Komünist Partisinin ideolojik donanımı, komünizme değin sürecek bir uzun yürüyüşü içerir. En ileri hedefi, başka bir ifadeyle “azami programı” komünizmdir, şüphesiz her şey komünizmde donup kalmayacaktır fakat sonrası için bir belirleme bugün açısından gerçekçi değil. Bu uzun yürüyüş ve ona tabi bütün süreçler, aşamalar halkın kendiliğinden bilincinin ve bu bilincin kumandası altındaki kendiliğinden hareketin ne konusudur ne de kalkışacağı bir sorundur. Ya KP önderliğinde sınıfsız, sömürüsüz dünya için kesintisiz devrimler ya da azgın bir sömürü, yağma! Ya barbarlık ya sosyalizm! Ara bir yol yok ama dünya barbarlığa da kalmayacak, bütün ezilen halk eni sonu KP’lerini kuracak ve dünyayı emperyalist egemenlere dar edeceklerdir. Komünist Partisinde olmanın, KP ile birlikte yürümenin, KP’nin bayrağı altında savaşmanın farkını veya tarihsel anlamını özetlemek istedik.   
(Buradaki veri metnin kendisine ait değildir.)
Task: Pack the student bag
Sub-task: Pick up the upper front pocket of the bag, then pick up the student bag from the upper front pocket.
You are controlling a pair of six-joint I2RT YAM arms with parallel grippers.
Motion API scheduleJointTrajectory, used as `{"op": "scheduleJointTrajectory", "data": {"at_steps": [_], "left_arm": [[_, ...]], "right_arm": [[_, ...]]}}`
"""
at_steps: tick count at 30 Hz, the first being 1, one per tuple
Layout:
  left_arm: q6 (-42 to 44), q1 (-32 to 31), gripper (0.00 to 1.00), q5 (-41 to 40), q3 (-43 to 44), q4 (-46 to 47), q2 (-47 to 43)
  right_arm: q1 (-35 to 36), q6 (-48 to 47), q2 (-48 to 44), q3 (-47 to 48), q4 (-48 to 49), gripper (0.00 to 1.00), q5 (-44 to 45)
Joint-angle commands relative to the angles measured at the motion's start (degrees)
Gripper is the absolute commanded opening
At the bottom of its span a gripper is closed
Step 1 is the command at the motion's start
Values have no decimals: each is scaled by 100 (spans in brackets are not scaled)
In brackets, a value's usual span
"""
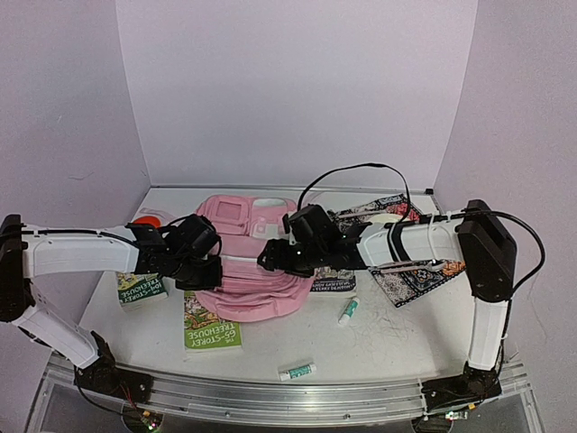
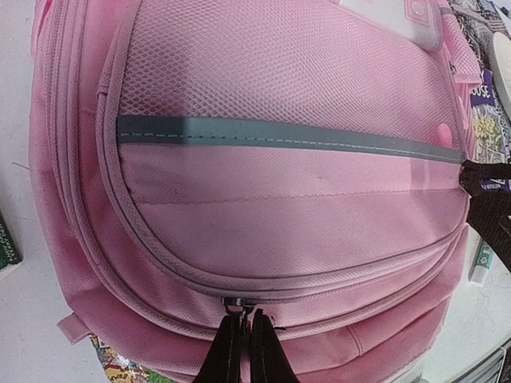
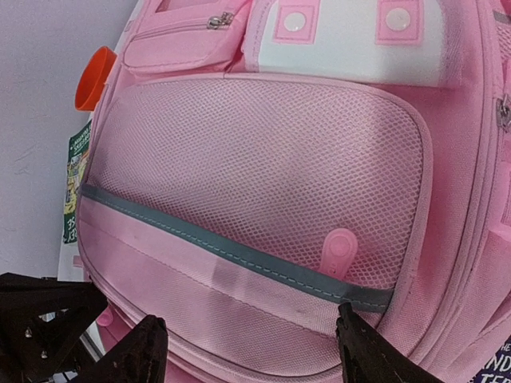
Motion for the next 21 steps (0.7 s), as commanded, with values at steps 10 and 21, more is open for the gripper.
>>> {"op": "scheduleJointTrajectory", "data": {"at_steps": [10,21], "left_arm": [[336,1,0,81,500,-116,-242],[584,-1,0,325,753,-129,-203]], "right_arm": [[-95,325,-396,-314,-663,78,495],[-91,221,-415,-80,-639,79,-115]]}}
Bugün ve daima Partinin bayrağı altında toplanan tüm yoldaşlarımız, Komünist Partisini ve onun rolü sorununu incelemek, tartışmak gibi bir görev edinmelidir, öyle ki nitelik kazanmak bu görevin gerçekleşme düzeyiyle alakalıdır. 50. yılı fırsat bilerek böyle bir çalışmaya girilmeli, genel olarak KP olgusu, özelde ise Proletarya Partisi incelenip, tartışılmalıdır. Komünizm güzergahını terk etmeyen, zayıflıklarını sorunlaştırma cesaretini bırakmayan ve halkımızın dağınık ve kendiliğinden yürüttüğü sınıf savaşını, Halk Savaşı’yla buluşturmak, bu strateji rehberliğinde ilerletmek iddia ve kararlılığını sürdüren ve şimdi 50’sinde olan bu Parti’ye şan ve şeref olsun.